> [Work to complete] Although the data below contains pictures, output only the lines between those holding "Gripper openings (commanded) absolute" and "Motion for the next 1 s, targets", inclusive, exactly and without those pictures.
───
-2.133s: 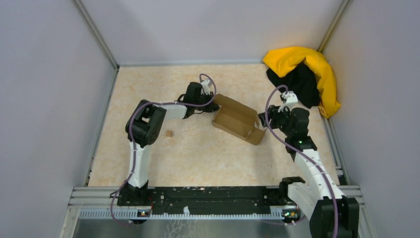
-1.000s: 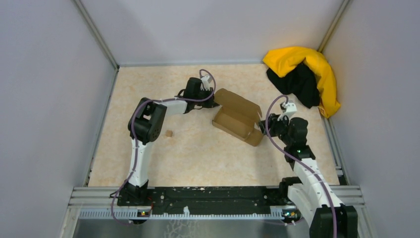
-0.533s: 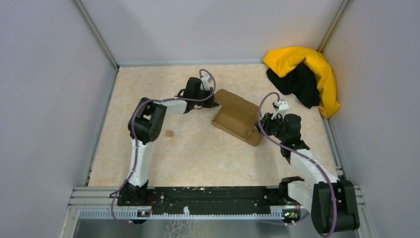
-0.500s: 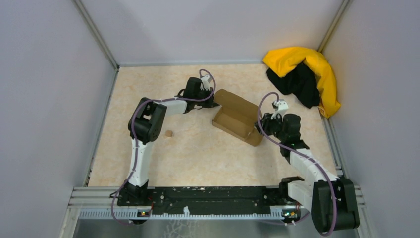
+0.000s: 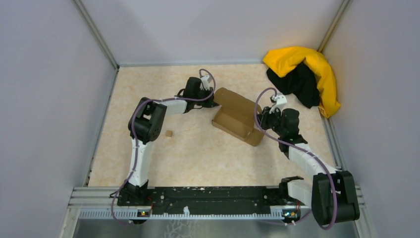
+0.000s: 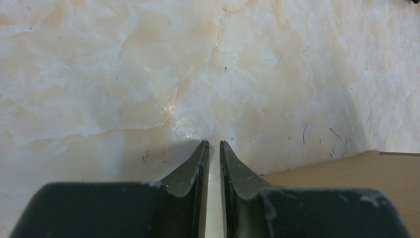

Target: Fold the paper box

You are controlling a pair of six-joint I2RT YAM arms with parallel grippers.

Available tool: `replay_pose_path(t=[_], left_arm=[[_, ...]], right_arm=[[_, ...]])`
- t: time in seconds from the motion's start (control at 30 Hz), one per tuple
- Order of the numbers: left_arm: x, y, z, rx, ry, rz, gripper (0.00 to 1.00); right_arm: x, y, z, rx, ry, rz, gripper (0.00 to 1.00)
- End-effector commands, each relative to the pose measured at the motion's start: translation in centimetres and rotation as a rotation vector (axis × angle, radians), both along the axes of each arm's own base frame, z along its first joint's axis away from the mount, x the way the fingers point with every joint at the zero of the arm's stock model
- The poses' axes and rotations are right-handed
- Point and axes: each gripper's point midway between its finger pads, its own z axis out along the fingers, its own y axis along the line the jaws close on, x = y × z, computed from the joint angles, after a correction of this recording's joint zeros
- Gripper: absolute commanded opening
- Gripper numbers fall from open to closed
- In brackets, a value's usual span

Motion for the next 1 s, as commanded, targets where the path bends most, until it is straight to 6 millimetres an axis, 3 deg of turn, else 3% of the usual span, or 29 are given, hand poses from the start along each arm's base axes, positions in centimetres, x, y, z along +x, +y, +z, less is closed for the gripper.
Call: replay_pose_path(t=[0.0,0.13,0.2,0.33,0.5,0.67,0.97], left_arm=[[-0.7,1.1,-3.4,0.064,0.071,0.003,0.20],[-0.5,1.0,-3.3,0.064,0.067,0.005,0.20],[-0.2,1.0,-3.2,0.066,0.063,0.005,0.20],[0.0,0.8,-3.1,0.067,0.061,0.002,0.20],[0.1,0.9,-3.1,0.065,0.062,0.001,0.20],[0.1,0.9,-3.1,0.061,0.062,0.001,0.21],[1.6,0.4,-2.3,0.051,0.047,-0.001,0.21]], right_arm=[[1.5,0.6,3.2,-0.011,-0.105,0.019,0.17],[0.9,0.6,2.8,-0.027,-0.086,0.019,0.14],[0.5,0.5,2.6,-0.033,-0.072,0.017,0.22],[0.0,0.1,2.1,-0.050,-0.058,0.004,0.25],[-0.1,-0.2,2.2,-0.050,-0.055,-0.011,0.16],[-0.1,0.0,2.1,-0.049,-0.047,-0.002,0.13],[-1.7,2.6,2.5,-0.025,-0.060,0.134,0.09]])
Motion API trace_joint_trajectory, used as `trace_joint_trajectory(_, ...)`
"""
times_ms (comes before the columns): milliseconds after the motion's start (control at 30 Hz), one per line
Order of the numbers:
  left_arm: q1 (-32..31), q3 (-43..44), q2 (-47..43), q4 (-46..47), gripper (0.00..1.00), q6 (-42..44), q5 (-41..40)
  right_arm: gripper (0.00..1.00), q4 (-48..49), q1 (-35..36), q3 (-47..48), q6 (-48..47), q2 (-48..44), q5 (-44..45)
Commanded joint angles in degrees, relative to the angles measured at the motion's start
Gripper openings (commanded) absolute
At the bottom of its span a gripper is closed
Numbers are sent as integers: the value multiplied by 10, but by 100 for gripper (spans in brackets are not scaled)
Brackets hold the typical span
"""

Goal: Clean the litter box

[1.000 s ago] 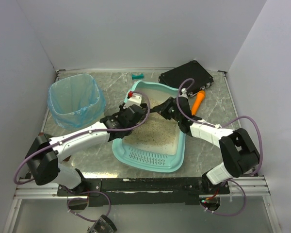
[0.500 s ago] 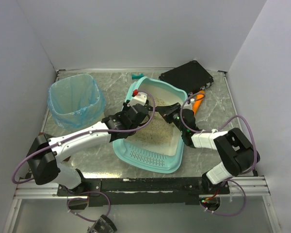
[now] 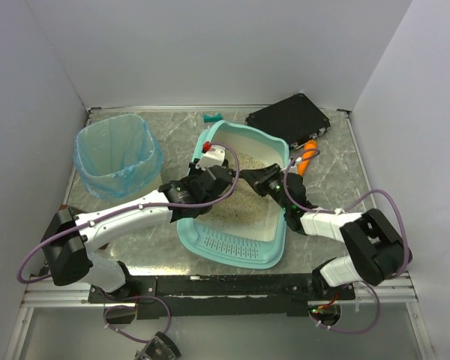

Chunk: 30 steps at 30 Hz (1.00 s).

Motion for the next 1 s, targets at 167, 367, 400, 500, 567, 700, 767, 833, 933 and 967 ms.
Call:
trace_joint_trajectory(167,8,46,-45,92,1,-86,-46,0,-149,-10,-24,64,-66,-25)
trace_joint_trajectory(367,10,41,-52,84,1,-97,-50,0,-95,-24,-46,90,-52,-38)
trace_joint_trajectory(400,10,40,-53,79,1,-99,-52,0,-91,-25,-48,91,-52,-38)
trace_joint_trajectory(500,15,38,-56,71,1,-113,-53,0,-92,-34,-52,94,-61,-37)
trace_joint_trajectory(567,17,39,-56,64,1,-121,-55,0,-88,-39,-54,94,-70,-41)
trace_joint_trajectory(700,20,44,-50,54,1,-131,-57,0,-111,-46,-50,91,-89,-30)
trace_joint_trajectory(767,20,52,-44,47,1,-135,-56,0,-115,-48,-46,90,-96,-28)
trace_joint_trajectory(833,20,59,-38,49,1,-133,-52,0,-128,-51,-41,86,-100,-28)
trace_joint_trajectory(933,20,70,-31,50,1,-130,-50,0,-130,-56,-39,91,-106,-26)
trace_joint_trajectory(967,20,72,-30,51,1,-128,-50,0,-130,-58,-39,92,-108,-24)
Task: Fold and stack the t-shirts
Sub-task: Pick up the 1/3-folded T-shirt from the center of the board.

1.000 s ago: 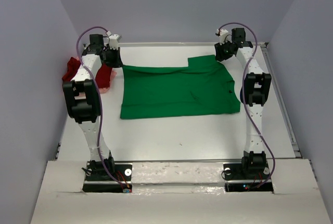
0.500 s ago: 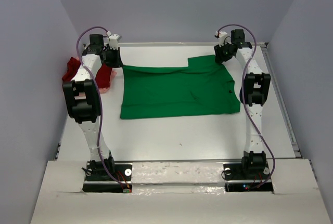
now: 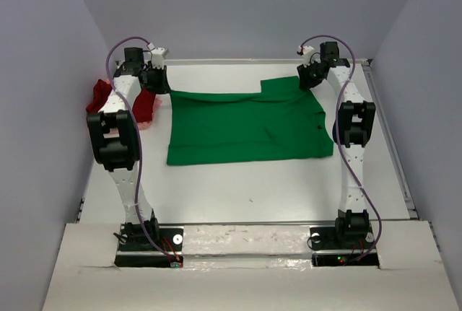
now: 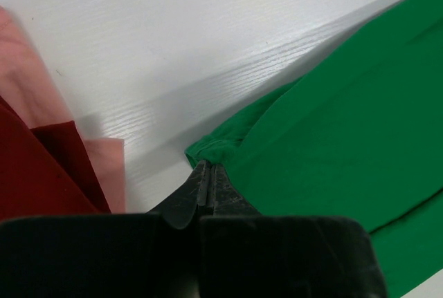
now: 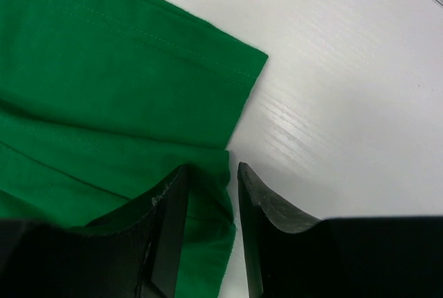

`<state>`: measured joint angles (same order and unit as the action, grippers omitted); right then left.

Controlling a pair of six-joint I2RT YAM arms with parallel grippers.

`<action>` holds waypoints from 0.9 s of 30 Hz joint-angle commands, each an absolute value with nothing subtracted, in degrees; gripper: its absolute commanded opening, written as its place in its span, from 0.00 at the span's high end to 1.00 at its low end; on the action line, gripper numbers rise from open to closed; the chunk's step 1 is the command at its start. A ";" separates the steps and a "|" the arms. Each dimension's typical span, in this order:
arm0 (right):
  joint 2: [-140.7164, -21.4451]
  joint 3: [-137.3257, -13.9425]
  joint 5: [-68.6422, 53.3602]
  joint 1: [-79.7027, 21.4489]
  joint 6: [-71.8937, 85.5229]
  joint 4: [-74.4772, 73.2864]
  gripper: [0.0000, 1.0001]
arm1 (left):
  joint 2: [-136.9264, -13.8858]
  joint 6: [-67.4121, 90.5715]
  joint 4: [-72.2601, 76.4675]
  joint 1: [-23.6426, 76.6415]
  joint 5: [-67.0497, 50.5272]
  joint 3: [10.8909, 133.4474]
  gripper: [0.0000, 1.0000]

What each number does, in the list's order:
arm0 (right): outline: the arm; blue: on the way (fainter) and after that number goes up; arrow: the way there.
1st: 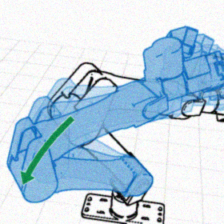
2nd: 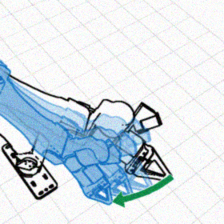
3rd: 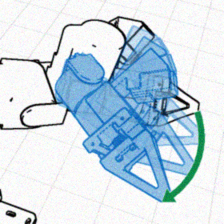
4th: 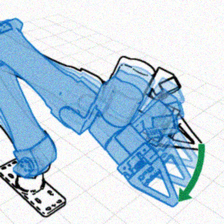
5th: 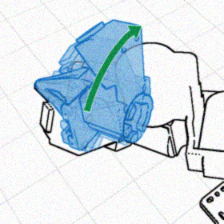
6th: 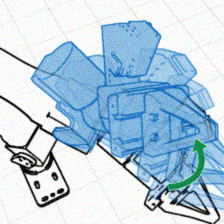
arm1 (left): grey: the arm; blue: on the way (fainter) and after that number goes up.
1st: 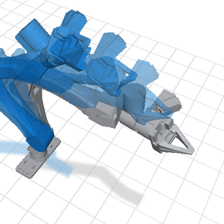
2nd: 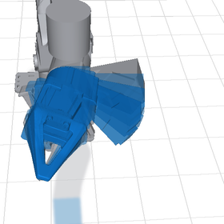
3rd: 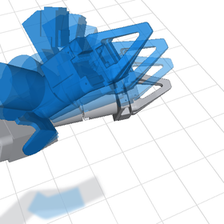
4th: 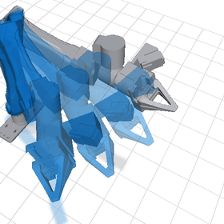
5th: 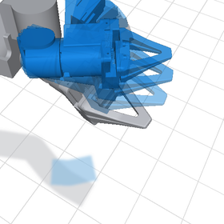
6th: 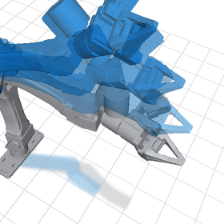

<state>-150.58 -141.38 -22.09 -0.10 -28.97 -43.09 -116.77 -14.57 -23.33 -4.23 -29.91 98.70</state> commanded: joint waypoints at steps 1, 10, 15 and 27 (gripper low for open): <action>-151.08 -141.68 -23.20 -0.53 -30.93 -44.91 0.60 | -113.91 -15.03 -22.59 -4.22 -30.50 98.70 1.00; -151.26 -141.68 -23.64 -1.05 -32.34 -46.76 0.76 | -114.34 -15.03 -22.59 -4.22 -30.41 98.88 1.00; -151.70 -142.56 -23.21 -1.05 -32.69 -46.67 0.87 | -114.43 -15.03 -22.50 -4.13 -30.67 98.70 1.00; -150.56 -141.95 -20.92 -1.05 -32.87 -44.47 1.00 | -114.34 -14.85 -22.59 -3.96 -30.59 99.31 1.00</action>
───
> [Solution]
Gripper openings (commanded) absolute
At the bottom of its span a gripper is closed
Numbers are sent as integers: the value multiplied by 10, but by 100 for gripper (spans in brackets are not scaled)
Brackets hold the typical span
"""

Goal: Clean the litter box

[1.000 s ago] 
[0.500 s ago] 
[now] 

Chunk: 30 steps at 30 Hz (1.00 s).

Motion for the next 1 s, targets at 167, 367, 400, 500, 567, 700, 767, 833, 933 and 967 ms.

This is the complete output.